One-day Small Number wanders out into the woods and sees a beautiful black cat with a long white stripe down its back.
Wanting to take the cat home to show Grandma, he tries to catch it and learns that the black cat is really a skunk.
Smelling strongly from the skunk spray, he runs home to Grandma, who quickly takes him out to wash the smell off him. As hard as she scrubs him down, she can’t quite get rid of all the bad smell.
Grandma doesn’t want Small Number spending time in their tipi until he smells better, so she decides to set him a task she thinks will take him a long time. She knows Small Number can count to 100.
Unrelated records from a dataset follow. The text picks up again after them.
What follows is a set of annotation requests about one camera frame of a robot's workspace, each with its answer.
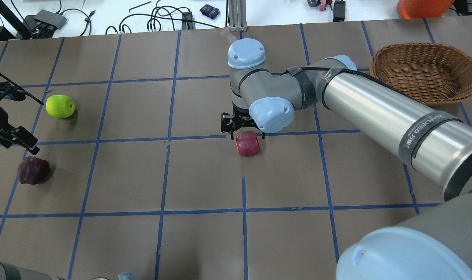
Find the grey usb hub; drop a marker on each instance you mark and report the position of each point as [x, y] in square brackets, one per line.
[44, 24]

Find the orange object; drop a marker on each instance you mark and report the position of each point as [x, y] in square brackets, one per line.
[423, 8]

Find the aluminium frame post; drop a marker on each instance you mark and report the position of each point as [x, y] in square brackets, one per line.
[237, 21]

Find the wicker basket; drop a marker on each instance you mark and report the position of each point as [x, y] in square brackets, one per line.
[433, 74]

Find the green apple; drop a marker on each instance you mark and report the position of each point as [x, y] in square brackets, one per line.
[60, 106]

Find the red yellow apple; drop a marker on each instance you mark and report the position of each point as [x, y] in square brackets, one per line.
[247, 144]

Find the black monitor stand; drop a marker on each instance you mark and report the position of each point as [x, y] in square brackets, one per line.
[15, 22]

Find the dark red apple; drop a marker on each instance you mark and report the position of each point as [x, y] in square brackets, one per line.
[33, 170]

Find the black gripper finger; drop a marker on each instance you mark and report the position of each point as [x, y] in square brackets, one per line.
[24, 138]

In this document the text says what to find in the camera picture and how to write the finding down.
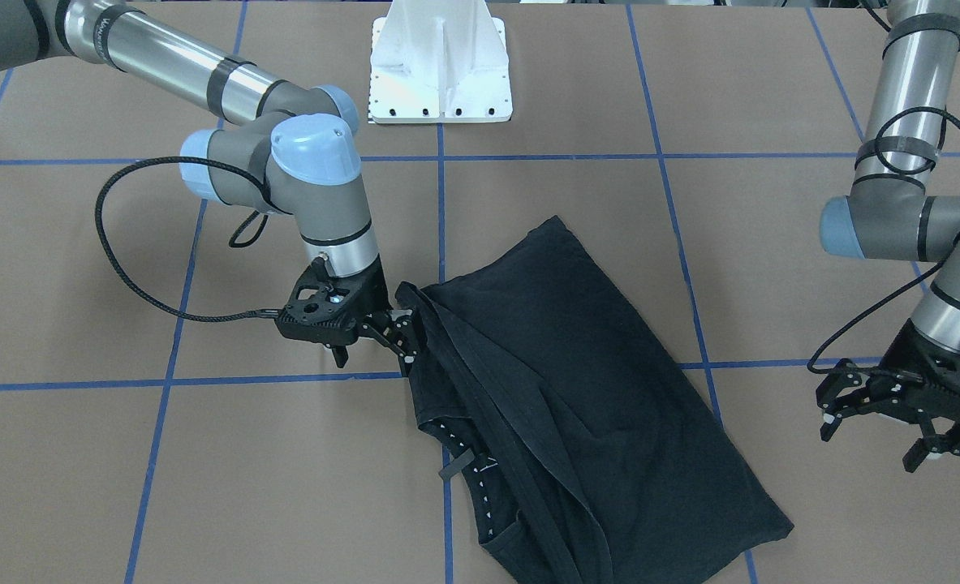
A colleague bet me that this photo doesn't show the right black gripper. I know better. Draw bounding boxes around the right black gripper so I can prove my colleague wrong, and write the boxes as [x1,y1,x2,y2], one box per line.
[275,258,420,377]

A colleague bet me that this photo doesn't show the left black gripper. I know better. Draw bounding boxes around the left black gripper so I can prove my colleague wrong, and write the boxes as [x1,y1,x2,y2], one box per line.
[815,320,960,473]

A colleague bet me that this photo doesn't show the black graphic t-shirt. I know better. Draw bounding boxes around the black graphic t-shirt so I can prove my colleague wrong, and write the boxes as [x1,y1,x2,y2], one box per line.
[395,216,794,583]

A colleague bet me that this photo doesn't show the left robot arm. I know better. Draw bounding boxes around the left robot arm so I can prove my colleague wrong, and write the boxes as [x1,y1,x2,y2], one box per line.
[807,1,960,473]

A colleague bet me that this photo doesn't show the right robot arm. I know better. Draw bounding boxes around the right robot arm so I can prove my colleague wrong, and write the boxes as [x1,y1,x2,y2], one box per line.
[0,1,423,376]

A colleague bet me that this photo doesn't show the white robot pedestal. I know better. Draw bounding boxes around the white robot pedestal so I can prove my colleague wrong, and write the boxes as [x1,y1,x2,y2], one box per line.
[368,1,514,125]

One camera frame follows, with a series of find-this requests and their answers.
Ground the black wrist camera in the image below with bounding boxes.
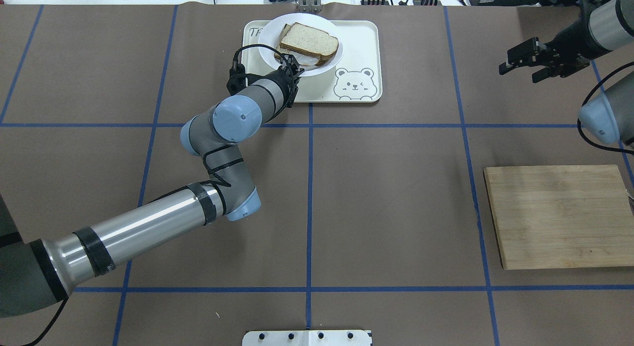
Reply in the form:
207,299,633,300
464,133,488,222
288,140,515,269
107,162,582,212
226,61,261,96

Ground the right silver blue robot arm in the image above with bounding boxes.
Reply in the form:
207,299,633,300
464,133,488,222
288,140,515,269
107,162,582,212
498,0,634,155

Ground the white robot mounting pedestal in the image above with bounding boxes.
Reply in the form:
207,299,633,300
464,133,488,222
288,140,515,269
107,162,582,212
242,330,373,346

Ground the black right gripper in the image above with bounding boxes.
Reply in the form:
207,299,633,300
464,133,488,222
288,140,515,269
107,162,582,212
499,36,589,84

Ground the plain bread slice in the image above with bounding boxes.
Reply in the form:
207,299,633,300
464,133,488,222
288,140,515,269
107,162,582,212
279,22,340,60

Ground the wooden cutting board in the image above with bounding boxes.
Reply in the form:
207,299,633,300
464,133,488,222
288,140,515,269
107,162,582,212
483,165,634,271

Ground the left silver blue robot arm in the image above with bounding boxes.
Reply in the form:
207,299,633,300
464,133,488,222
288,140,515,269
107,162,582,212
0,53,304,318

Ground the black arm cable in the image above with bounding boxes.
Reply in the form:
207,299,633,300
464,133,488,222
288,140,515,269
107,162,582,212
149,45,293,203

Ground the white round plate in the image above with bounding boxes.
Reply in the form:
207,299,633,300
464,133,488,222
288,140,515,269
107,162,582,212
257,12,344,77

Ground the cream bear tray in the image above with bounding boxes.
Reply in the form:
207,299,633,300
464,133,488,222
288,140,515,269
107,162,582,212
243,12,383,104

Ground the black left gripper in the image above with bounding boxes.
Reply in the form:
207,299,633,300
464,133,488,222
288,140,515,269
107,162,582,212
275,53,304,109

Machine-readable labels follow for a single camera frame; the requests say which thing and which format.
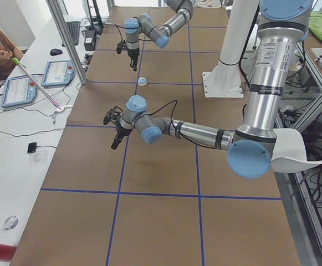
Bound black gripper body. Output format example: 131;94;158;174
127;49;140;62
116;117;130;139

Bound blue call bell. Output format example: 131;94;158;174
137;77;147;86

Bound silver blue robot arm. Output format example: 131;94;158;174
113;1;309;191
117;0;193;71

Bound monitor stand black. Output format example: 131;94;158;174
85;0;104;35

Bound black power adapter box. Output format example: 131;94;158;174
84;30;96;51

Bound black keyboard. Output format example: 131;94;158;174
65;21;80;45

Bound metal reacher grabber stick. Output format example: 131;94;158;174
12;57;73;125

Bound far blue teach pendant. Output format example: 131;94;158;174
41;60;75;88

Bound blue teach pendant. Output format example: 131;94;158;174
1;76;37;109
41;60;75;88

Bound black computer mouse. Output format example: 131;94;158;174
50;48;63;56

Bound small black square device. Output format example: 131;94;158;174
27;142;37;154

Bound near blue teach pendant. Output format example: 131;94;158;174
1;76;37;109

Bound clear plastic bag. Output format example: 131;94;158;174
2;216;19;231

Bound white curved paper sheet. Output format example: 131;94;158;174
272;128;322;173

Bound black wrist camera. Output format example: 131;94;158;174
116;40;127;54
103;107;122;125

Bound aluminium frame post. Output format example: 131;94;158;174
46;0;87;85

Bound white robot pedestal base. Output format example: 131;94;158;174
202;1;246;99

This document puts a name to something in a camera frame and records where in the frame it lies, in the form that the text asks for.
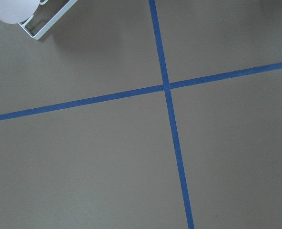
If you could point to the white cup rack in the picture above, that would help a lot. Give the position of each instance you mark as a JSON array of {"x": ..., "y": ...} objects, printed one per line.
[{"x": 45, "y": 16}]

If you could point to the pale cup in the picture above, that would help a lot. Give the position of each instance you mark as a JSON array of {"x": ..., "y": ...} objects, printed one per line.
[{"x": 16, "y": 11}]

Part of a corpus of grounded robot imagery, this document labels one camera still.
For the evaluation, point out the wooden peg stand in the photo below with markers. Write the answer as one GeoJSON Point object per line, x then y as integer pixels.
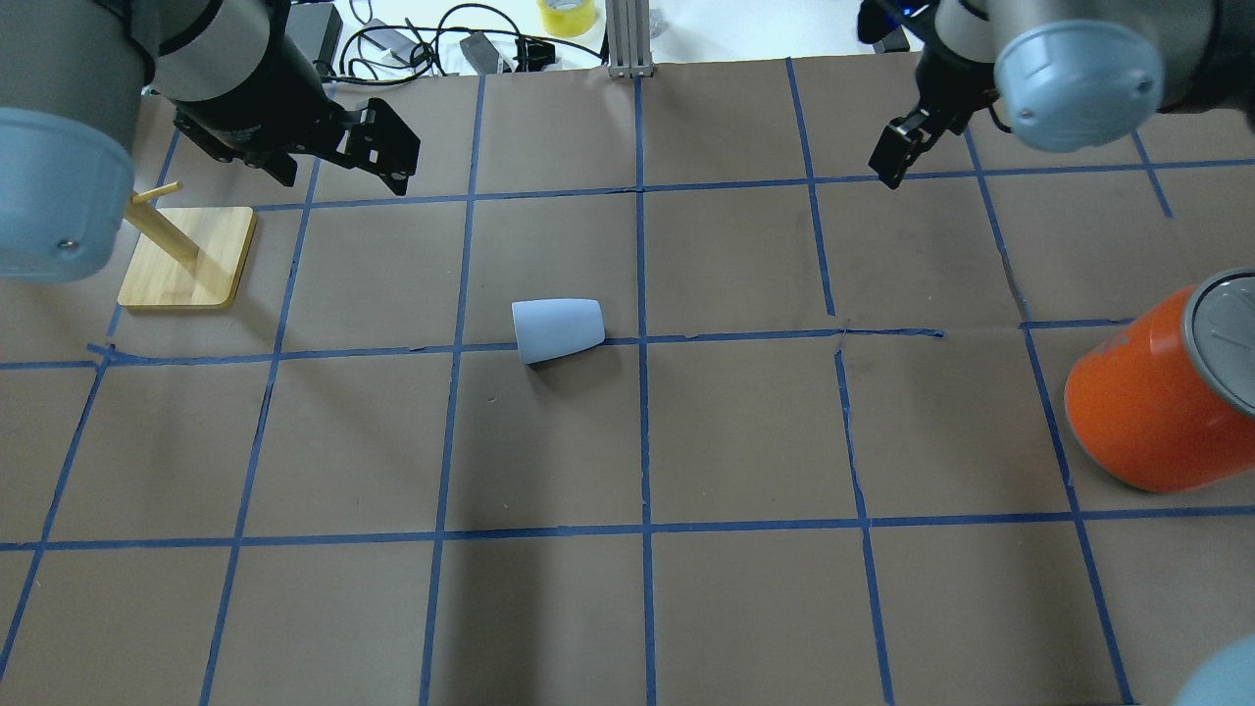
{"type": "Point", "coordinates": [186, 258]}

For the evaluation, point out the grey power brick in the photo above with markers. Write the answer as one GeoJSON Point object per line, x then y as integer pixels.
{"type": "Point", "coordinates": [315, 30]}

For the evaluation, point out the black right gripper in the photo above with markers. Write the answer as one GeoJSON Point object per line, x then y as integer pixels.
{"type": "Point", "coordinates": [949, 81]}

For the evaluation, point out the black power adapter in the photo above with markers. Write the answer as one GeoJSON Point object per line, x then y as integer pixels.
{"type": "Point", "coordinates": [887, 40]}

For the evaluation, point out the orange can with grey lid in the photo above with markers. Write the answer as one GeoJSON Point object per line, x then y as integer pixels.
{"type": "Point", "coordinates": [1167, 404]}

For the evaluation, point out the yellow tape roll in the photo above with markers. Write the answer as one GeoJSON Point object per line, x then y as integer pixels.
{"type": "Point", "coordinates": [566, 18]}

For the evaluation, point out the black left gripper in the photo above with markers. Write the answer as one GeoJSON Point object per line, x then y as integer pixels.
{"type": "Point", "coordinates": [263, 101]}

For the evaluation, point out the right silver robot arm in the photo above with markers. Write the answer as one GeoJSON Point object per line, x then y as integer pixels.
{"type": "Point", "coordinates": [1069, 74]}

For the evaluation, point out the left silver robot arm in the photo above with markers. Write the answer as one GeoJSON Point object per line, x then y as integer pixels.
{"type": "Point", "coordinates": [73, 76]}

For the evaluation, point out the light blue plastic cup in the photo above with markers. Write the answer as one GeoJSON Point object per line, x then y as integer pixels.
{"type": "Point", "coordinates": [553, 328]}

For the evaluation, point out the aluminium profile post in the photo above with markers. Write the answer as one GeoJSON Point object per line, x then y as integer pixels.
{"type": "Point", "coordinates": [628, 31]}

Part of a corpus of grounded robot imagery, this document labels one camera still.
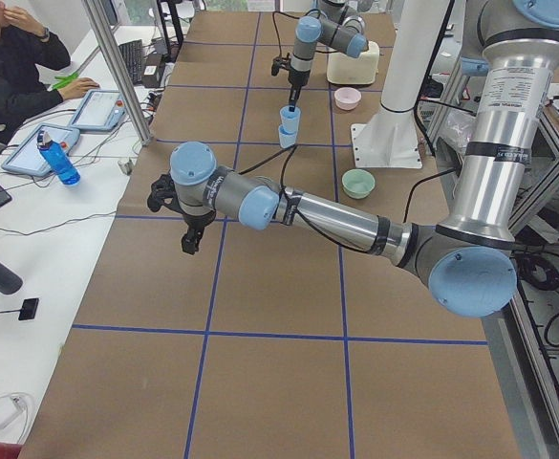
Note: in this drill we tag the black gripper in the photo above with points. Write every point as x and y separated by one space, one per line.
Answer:
198 220
296 79

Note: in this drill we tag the light blue cup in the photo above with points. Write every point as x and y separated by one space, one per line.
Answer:
290 118
286 138

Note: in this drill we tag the cream toaster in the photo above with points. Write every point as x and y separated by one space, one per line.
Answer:
344 70

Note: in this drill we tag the pink bowl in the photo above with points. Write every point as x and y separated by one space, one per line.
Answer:
347 98

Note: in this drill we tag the green bowl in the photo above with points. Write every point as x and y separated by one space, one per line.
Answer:
358 183

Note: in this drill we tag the blue water bottle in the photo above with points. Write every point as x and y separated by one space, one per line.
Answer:
57 159

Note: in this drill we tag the far teach pendant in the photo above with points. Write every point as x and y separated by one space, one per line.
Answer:
99 111

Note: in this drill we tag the black keyboard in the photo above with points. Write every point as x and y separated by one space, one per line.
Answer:
131 53

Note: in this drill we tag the small black puck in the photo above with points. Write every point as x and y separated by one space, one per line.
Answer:
28 309

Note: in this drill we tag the person in black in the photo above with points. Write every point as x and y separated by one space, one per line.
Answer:
26 45

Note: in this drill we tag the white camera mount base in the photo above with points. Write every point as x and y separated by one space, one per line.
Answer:
389 139

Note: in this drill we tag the aluminium frame post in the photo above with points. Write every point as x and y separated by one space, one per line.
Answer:
109 48

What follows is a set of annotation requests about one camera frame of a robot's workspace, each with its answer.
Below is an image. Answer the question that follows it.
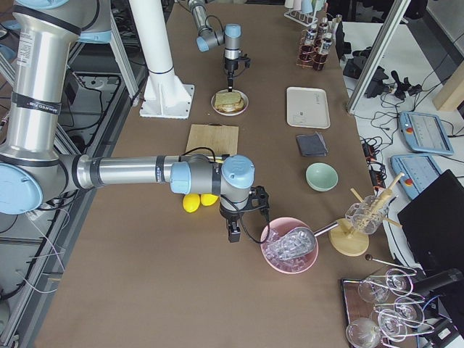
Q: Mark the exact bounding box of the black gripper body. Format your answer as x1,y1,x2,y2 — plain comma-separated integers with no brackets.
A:
223,57,240,75
220,203,249,225

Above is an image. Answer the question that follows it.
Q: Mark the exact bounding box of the white round plate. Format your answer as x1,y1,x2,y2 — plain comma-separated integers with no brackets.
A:
211,89,249,116

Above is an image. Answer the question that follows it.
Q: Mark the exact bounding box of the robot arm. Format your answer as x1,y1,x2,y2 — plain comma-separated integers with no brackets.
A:
187,0,242,92
1,1,254,242

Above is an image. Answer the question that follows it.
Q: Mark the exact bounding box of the cream rabbit serving tray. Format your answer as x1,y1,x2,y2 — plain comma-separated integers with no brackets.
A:
286,87,331,129

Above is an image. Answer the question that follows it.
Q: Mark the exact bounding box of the wine glass rack tray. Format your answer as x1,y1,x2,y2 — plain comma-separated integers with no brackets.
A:
341,266,436,347

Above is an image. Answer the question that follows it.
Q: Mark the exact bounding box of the whole lemon upper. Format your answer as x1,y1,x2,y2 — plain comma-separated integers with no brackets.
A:
200,194,218,207

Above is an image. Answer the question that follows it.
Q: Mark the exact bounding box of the whole lemon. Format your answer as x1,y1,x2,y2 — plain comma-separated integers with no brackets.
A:
182,194,201,213
200,194,218,207

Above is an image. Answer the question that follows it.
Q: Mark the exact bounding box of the whole lemon lower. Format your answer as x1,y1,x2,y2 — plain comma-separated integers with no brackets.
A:
182,194,201,213

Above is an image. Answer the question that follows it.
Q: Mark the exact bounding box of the pink ice bowl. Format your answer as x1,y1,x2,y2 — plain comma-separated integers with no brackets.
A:
260,217,318,274

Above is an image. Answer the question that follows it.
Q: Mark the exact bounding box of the metal ice scoop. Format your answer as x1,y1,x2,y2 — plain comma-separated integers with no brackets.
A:
264,222,339,261

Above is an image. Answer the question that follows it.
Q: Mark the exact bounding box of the bamboo cutting board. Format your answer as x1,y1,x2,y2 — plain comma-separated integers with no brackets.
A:
186,124,239,156

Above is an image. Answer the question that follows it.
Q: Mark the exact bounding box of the tea bottle right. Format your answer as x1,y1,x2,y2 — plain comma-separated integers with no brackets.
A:
297,24,318,67

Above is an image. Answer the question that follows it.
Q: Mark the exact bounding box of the tea bottle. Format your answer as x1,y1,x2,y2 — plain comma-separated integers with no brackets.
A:
316,17,328,39
312,33,333,71
297,24,318,67

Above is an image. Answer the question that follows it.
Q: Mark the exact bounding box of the white cup rack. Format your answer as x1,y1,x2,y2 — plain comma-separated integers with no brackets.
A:
284,0,326,27

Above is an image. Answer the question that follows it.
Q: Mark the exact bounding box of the green ceramic bowl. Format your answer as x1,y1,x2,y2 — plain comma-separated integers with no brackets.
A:
305,162,339,192

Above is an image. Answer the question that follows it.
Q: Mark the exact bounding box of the tea bottle left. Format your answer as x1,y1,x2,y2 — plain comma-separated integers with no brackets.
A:
316,17,328,39

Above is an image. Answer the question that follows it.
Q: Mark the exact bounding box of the tea bottle front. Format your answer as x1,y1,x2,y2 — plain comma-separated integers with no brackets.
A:
312,33,333,71

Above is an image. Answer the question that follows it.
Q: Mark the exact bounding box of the grey folded cloth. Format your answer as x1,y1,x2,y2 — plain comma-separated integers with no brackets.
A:
296,132,328,157

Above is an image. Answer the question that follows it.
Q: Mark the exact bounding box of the wooden cup stand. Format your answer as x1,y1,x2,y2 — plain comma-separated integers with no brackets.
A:
329,173,405,257

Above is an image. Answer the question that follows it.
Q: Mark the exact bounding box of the glass mug on stand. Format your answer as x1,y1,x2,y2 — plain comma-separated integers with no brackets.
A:
345,195,389,235

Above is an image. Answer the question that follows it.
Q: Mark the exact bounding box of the teach pendant lower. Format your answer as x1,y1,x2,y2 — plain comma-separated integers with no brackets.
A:
390,154,442,199

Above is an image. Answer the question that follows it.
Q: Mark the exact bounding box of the teach pendant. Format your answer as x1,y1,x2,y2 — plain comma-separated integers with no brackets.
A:
390,154,442,199
399,112,455,155

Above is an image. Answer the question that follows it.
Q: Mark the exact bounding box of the black laptop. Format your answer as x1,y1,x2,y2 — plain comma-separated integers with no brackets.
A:
398,170,463,273

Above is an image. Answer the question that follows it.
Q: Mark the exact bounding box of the teach pendant upper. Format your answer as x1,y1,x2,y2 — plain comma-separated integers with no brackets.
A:
399,112,455,155

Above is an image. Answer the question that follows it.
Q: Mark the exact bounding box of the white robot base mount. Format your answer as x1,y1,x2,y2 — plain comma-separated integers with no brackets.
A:
130,0,194,120

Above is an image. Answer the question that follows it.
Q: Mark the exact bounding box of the copper wire bottle rack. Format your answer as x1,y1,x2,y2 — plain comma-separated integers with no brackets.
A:
297,30,332,71

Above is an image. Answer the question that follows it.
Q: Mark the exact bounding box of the aluminium frame post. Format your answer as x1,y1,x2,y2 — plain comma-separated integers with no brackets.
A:
347,0,410,115

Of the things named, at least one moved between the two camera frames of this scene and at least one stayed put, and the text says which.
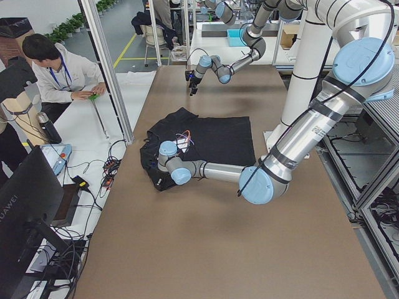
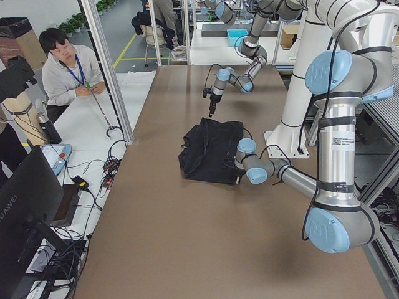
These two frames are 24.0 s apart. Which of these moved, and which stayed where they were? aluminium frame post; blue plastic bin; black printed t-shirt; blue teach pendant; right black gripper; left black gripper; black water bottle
Moved: left black gripper; black printed t-shirt; right black gripper
Stayed: blue plastic bin; black water bottle; blue teach pendant; aluminium frame post
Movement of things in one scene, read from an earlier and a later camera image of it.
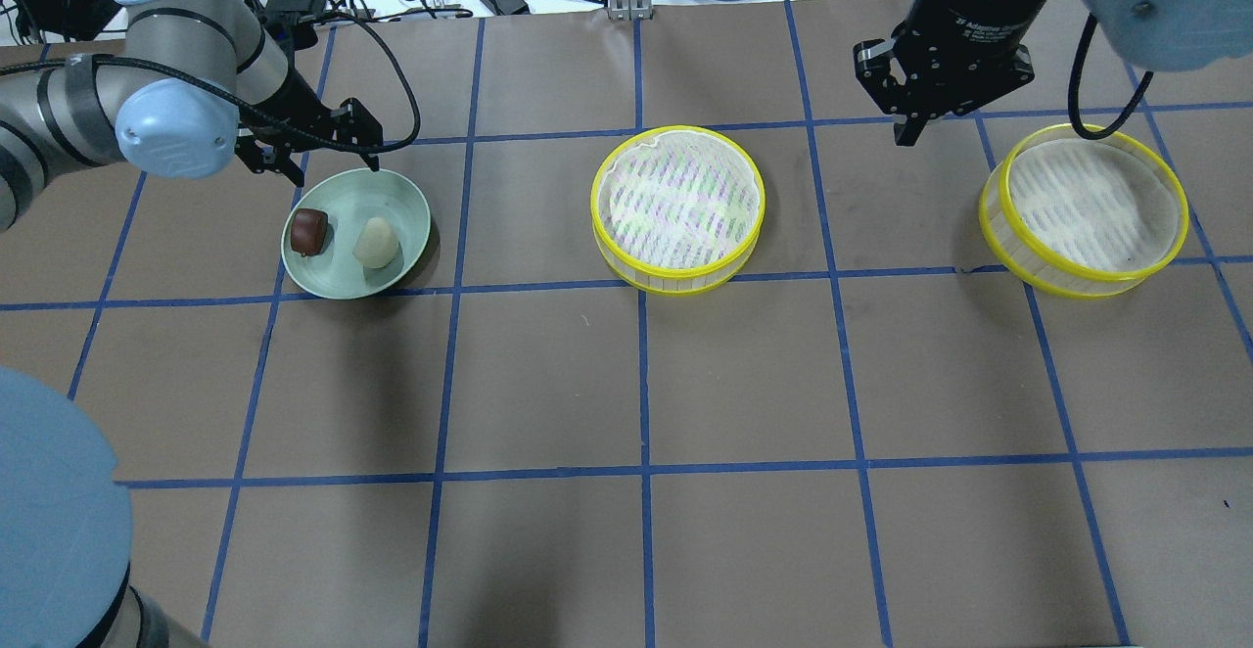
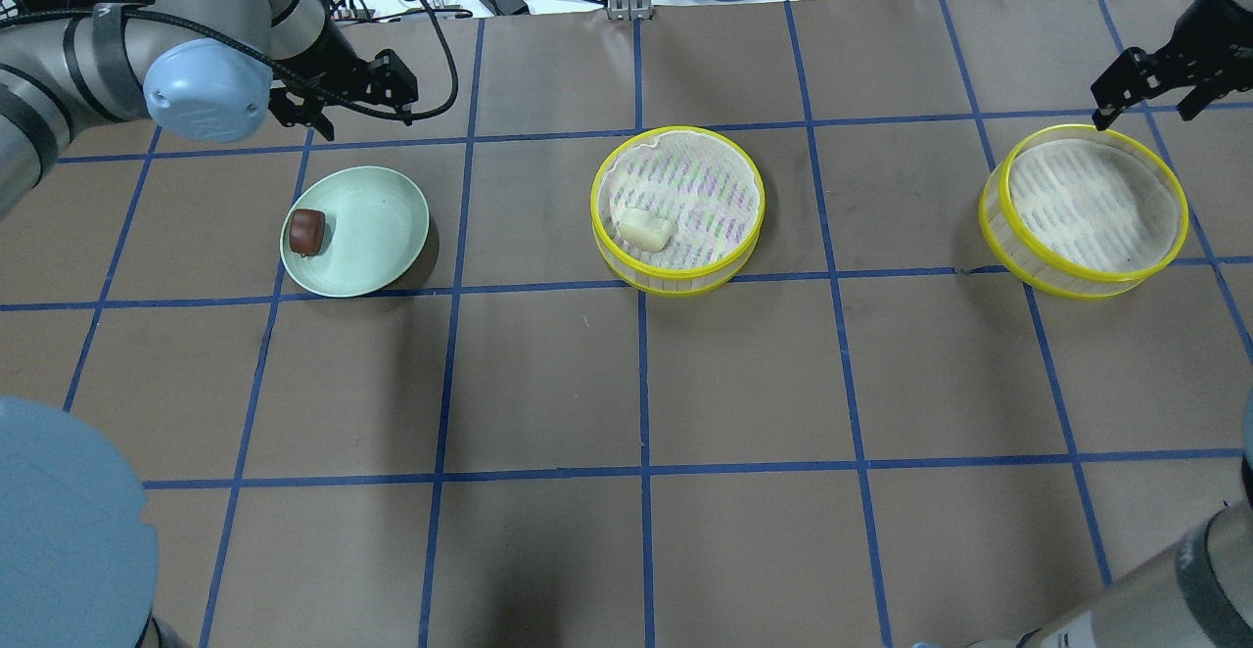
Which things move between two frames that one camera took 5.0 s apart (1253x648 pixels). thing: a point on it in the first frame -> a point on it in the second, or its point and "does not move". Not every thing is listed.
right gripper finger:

She tells him to start at their tipi, which is right beside the entrance to the settlement at the east point of the circle, and to walk around the circle of tipis by first heading south.
His task is to count the tipis going round and round until he can tell her which tipi he gets to when he reaches 100.
Small Number starts walking around the circle counting. He starts at 1 at his tipi, and when he gets back there, he has counted to 8.
When he gets to 15 and is back at his own tipi, he stops and sits down. He counts on his fingers for a while…
…and then runs in to see his Grandma and yells: “It is Auntie Rena’s tipi!” which is one tipi south of his grandparents’.
Question: How did Small Number know that the 100th tipi is the one just south of his grandparents’ tipi without actually counting them?